Palestinian leader Mahmoud Abbas has met top Israeli officials in Egypt, in the highest-level contact between the two sides since the shock election win of the Islamist militant movement Hamas earlier this year.
By
AFP

Source:
AFP
22 May 2006 - 12:00 AM  UPDATED 22 Aug 2013 - 12:18 PM

The meeting, on the sidelines of a World Economic Forum conference in the Red Sea resort of Sharm El-Sheikh, came amid Israeli raids on the Palestinian territories and a surge in violence between rival Palestinian factions in the Gaza Strip.

Israel officials vowed they would act to prevent a humanitarian crisis in the Palestinian territories, which are in the grip of financial crisis after Israel and western governments cut aid to the Hamas-led government.

"It is the Israeli government policy not to punish the Palestinian people for their vote and to help the Palestinian people in any economic and humanitarian way that we could," Israeli Foreign Minister Tzipi Livni said after the talks.

"Israel is not against the Palestinian people and will do all it can to prevent a humanitarian crisis," added Deputy Prime Minister Shimon Peres, who was also at the meeting.
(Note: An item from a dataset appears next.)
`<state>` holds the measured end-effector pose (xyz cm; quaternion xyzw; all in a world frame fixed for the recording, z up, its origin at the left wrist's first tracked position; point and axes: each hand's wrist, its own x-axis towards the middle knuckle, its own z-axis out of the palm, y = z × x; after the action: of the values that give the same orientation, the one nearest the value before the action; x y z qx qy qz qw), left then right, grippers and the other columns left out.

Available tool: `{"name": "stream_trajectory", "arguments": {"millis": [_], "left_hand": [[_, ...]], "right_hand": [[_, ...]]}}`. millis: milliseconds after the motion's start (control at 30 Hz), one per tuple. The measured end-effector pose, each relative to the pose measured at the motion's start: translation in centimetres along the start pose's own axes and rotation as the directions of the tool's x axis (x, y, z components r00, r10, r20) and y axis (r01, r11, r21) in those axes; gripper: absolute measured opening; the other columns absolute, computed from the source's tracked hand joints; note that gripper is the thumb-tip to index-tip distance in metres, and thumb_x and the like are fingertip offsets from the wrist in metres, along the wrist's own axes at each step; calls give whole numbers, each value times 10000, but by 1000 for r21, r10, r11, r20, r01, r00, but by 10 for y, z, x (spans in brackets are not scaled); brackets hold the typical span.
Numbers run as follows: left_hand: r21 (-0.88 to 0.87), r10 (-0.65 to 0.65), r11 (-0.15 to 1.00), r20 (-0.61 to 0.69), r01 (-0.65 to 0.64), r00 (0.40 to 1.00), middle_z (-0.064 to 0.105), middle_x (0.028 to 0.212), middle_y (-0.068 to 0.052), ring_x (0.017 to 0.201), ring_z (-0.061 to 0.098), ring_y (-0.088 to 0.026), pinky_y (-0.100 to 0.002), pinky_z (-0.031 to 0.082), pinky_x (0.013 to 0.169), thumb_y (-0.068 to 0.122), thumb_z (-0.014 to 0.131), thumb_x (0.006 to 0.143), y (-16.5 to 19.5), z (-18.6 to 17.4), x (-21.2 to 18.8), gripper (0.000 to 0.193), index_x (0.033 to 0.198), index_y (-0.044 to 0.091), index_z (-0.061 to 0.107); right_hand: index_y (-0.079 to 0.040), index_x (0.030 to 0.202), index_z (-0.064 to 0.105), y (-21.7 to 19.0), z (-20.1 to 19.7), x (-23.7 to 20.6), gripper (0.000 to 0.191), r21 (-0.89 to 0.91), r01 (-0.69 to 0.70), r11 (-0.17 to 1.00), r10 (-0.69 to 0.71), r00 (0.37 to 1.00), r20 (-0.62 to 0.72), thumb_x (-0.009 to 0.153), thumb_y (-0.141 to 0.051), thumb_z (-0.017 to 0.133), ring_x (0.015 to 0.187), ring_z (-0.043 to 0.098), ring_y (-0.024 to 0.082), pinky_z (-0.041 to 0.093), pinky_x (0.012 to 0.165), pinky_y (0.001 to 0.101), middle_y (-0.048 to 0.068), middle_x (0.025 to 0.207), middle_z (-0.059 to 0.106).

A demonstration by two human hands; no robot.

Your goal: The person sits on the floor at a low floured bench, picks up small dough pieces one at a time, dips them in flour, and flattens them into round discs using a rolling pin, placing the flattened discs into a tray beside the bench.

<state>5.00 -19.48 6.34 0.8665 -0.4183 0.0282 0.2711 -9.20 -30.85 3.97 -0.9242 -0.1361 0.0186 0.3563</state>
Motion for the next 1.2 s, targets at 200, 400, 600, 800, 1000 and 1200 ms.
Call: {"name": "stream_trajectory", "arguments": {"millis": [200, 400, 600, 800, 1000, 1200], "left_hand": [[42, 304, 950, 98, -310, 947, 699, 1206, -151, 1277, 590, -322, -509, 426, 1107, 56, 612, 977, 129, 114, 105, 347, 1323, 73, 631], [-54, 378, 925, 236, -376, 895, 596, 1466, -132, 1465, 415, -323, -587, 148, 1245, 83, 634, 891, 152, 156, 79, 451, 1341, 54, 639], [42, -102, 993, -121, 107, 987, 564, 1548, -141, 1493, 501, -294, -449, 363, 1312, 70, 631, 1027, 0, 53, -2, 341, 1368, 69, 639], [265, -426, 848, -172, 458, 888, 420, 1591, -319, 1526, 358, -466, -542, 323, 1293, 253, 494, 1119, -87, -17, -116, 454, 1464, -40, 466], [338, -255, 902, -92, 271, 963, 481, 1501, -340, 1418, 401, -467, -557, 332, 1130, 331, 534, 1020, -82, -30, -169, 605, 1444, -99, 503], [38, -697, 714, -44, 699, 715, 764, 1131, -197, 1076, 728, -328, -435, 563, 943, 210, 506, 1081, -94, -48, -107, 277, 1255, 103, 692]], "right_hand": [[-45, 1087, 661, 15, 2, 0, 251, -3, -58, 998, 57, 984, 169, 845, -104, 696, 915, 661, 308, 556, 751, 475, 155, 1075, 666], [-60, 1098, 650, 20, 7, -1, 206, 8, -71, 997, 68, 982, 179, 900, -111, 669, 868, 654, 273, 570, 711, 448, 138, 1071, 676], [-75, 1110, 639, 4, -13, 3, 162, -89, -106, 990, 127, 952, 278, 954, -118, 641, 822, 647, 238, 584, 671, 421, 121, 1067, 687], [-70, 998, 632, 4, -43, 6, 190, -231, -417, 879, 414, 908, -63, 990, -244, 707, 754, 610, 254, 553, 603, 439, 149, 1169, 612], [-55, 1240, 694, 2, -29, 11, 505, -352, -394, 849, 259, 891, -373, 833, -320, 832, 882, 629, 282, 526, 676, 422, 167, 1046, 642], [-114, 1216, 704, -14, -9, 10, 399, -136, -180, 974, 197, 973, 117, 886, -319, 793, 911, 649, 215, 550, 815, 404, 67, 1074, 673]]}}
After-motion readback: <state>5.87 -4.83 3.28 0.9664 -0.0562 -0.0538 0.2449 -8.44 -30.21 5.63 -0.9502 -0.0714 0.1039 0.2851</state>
"We want to ensure that there is aid to the people and not to the terrorists."

Israel has boycotted Hamas since it took office at the head of the Palestinian government in March, as the Islamist movement still refuses to recognise the Jewish state's right to exist nor renounce violence.

Sunday's meeting came as new Israeli Prime Minister Ehud Olmert headed to Washington where he will meet US leader George W Bush on Tuesday in a summit expected to be followed by an Abbas-Olmert meeting.

Mr Abbas, a moderate from the former ruling Fatah faction, is committed to a negotiated settlement to the Middle East conflict despite the rise of Hamas.

He urged Israel to return to the table of negotiations and "stop saying there is no (real) Palestinian partner" in the peace process.

"Negotiations are within the jurisdiction of the Palestinian Liberation Organisation (PLO), while the (Hamas-led) government does not object to that," he said in debate in which Ms Livni participated.

Ms Livni urged the Palestinian side not to reject "a plan which helps to establish a Palestinian state," in reference to Mr Olmert's plan to fix the final borders of Israel.

But she pointed out that the track of a controversial separation barrier which is being constructed in the West Bank can be changed through negotiations.

Chief Palestinian negotiator Saeb Erakat described the talks as positive and said the two sides had agreed to meet again to lay the groundwork for the possible Abbas-Olmert summit.

"A range of issues were discussed -- political, humanitarian and economic," Mr Erakat said.

"We focused on reviving the partnership for peace. This is one of a series of meetings and we want to make sure there is a good preparation (for the summit)."

As president of the Palestinian Authority and chairman of the Palestine Liberation Organisation, Mr Abbas is responsible for peace negotiations and not the Hamas-led government.

Mr Erakat said the Abbas team had reiterated requests for the Israeli government to release customs duties it traditionally collects on behalf of the Palestinian Authority but which have been frozen since February.

Earlier, the Israeli government announced it had decided to release 50 million shekels (US$11 million) in customs duties to fund the purchase of medical equipment for residents of the West Bank and Gaza.